** What to work on **
The listing below should be reproduced exactly, with the pictures omitted.

** Raw data **
= Beginning of Section =
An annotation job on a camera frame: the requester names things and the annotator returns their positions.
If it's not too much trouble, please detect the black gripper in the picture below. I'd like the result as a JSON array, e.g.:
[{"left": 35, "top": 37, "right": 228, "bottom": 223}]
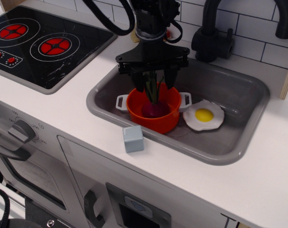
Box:
[{"left": 115, "top": 40, "right": 190, "bottom": 92}]

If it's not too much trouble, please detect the purple toy beet half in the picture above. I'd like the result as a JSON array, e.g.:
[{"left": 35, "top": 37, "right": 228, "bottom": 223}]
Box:
[{"left": 141, "top": 71, "right": 170, "bottom": 118}]

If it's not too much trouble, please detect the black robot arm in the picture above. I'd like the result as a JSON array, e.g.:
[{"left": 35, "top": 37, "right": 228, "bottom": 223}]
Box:
[{"left": 116, "top": 0, "right": 190, "bottom": 92}]

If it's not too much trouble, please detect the orange toy pot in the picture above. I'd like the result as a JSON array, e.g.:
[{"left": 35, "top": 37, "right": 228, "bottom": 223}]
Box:
[{"left": 115, "top": 83, "right": 192, "bottom": 134}]

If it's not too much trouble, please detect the grey plastic sink basin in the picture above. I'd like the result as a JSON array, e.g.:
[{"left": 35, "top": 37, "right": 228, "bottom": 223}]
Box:
[{"left": 86, "top": 56, "right": 271, "bottom": 166}]

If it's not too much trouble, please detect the toy pie slice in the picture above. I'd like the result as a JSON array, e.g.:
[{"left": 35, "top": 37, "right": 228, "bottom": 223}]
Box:
[{"left": 130, "top": 30, "right": 171, "bottom": 43}]

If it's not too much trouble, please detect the grey-blue wooden cube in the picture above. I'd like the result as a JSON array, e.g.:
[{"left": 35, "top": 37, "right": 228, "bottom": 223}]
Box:
[{"left": 123, "top": 125, "right": 144, "bottom": 153}]

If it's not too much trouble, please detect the toy fried egg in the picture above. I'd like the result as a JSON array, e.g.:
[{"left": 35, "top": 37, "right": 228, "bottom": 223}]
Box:
[{"left": 183, "top": 100, "right": 225, "bottom": 131}]

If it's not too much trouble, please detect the black toy faucet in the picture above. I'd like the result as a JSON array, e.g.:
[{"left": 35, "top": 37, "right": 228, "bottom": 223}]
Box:
[{"left": 192, "top": 0, "right": 288, "bottom": 63}]

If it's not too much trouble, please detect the black toy stovetop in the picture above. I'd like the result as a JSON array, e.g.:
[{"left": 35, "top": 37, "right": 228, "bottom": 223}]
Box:
[{"left": 0, "top": 6, "right": 116, "bottom": 95}]

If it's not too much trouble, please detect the grey dishwasher control panel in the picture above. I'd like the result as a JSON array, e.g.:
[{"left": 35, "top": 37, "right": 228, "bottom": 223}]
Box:
[{"left": 106, "top": 182, "right": 172, "bottom": 228}]

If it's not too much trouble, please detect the grey oven knob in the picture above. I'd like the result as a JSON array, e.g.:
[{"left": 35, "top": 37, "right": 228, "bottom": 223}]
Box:
[{"left": 8, "top": 120, "right": 36, "bottom": 143}]

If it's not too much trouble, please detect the white toy oven door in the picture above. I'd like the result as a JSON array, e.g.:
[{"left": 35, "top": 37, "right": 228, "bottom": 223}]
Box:
[{"left": 0, "top": 138, "right": 70, "bottom": 213}]

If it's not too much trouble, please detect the black cabinet door handle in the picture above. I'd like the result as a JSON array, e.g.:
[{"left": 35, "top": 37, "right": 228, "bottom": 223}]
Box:
[{"left": 84, "top": 190, "right": 105, "bottom": 228}]

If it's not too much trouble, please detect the grey oven door handle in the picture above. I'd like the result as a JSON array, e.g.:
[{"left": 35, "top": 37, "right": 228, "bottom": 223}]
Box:
[{"left": 0, "top": 132, "right": 32, "bottom": 162}]

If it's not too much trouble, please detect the black braided cable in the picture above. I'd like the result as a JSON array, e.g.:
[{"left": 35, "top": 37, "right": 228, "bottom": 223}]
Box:
[{"left": 0, "top": 187, "right": 11, "bottom": 228}]

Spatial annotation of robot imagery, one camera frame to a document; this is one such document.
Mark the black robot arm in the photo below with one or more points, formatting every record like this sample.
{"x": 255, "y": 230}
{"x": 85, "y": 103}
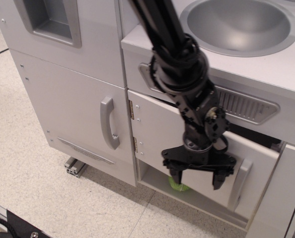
= End of Section =
** Written solution **
An annotation job on a camera frame: the requester names things and the annotator returns their positions.
If it's not too much trouble, please detect the black gripper in the picture below. I'd like the result as a JSON array, e.g.:
[{"left": 35, "top": 37, "right": 228, "bottom": 223}]
Box:
[{"left": 115, "top": 40, "right": 190, "bottom": 92}]

If it's not too much trouble, please detect the purple toy beet half in the picture above. I'd like the result as a JSON array, e.g.:
[{"left": 35, "top": 37, "right": 228, "bottom": 223}]
Box:
[{"left": 141, "top": 71, "right": 170, "bottom": 118}]

If it's not too much trouble, please detect the black robot arm in the picture above. I'd like the result as a JSON array, e.g.:
[{"left": 35, "top": 37, "right": 228, "bottom": 223}]
Box:
[{"left": 116, "top": 0, "right": 190, "bottom": 92}]

If it's not too much trouble, please detect the orange toy pot in the picture above. I'd like the result as a JSON array, e.g.:
[{"left": 35, "top": 37, "right": 228, "bottom": 223}]
Box:
[{"left": 115, "top": 83, "right": 192, "bottom": 134}]

If it's not too much trouble, please detect the grey plastic sink basin in the picture above. I'd like the result as a JSON array, e.g.:
[{"left": 35, "top": 37, "right": 228, "bottom": 223}]
Box:
[{"left": 86, "top": 56, "right": 271, "bottom": 166}]

If it's not too much trouble, please detect the toy pie slice in the picture above. I'd like the result as a JSON array, e.g.:
[{"left": 35, "top": 37, "right": 228, "bottom": 223}]
Box:
[{"left": 130, "top": 30, "right": 171, "bottom": 43}]

If it's not too much trouble, please detect the grey-blue wooden cube in the picture above. I'd like the result as a JSON array, e.g.:
[{"left": 35, "top": 37, "right": 228, "bottom": 223}]
Box:
[{"left": 123, "top": 125, "right": 144, "bottom": 153}]

If it's not too much trouble, please detect the toy fried egg in the picture above. I'd like the result as a JSON array, e.g.:
[{"left": 35, "top": 37, "right": 228, "bottom": 223}]
Box:
[{"left": 183, "top": 100, "right": 225, "bottom": 131}]

If it's not too much trouble, please detect the black toy faucet in the picture above. I'd like the result as a JSON array, e.g.:
[{"left": 35, "top": 37, "right": 228, "bottom": 223}]
Box:
[{"left": 192, "top": 0, "right": 288, "bottom": 63}]

If it's not too much trouble, please detect the black toy stovetop in the picture above. I'd like the result as a JSON array, e.g.:
[{"left": 35, "top": 37, "right": 228, "bottom": 223}]
Box:
[{"left": 0, "top": 6, "right": 116, "bottom": 95}]

If it's not too much trouble, please detect the grey dishwasher control panel in the picture above. I'd like the result as a JSON array, e.g.:
[{"left": 35, "top": 37, "right": 228, "bottom": 223}]
Box:
[{"left": 106, "top": 182, "right": 172, "bottom": 228}]

If it's not too much trouble, please detect the grey oven knob in the picture above. I'd like the result as a JSON array, e.g.:
[{"left": 35, "top": 37, "right": 228, "bottom": 223}]
Box:
[{"left": 8, "top": 120, "right": 36, "bottom": 143}]

If it's not too much trouble, please detect the white toy oven door in the picture above. I'd like the result as a JSON array, e.g.:
[{"left": 35, "top": 37, "right": 228, "bottom": 223}]
Box:
[{"left": 0, "top": 138, "right": 70, "bottom": 213}]

If it's not too much trouble, please detect the black cabinet door handle in the picture above. I'd like the result as a JSON array, e.g.:
[{"left": 35, "top": 37, "right": 228, "bottom": 223}]
Box:
[{"left": 84, "top": 190, "right": 105, "bottom": 228}]

If it's not too much trouble, please detect the grey oven door handle in the picture above. I'd like the result as a JSON array, e.g.:
[{"left": 35, "top": 37, "right": 228, "bottom": 223}]
Box:
[{"left": 0, "top": 132, "right": 32, "bottom": 162}]

If it's not too much trouble, please detect the black braided cable in the picture above. I'd like the result as a JSON array, e.g.:
[{"left": 35, "top": 37, "right": 228, "bottom": 223}]
Box:
[{"left": 0, "top": 187, "right": 11, "bottom": 228}]

Spatial annotation of robot imagery, one camera frame to a document; this is one such document.
Mark the black robot arm in the photo below with one or more points, formatting every record like this sample.
{"x": 255, "y": 230}
{"x": 85, "y": 103}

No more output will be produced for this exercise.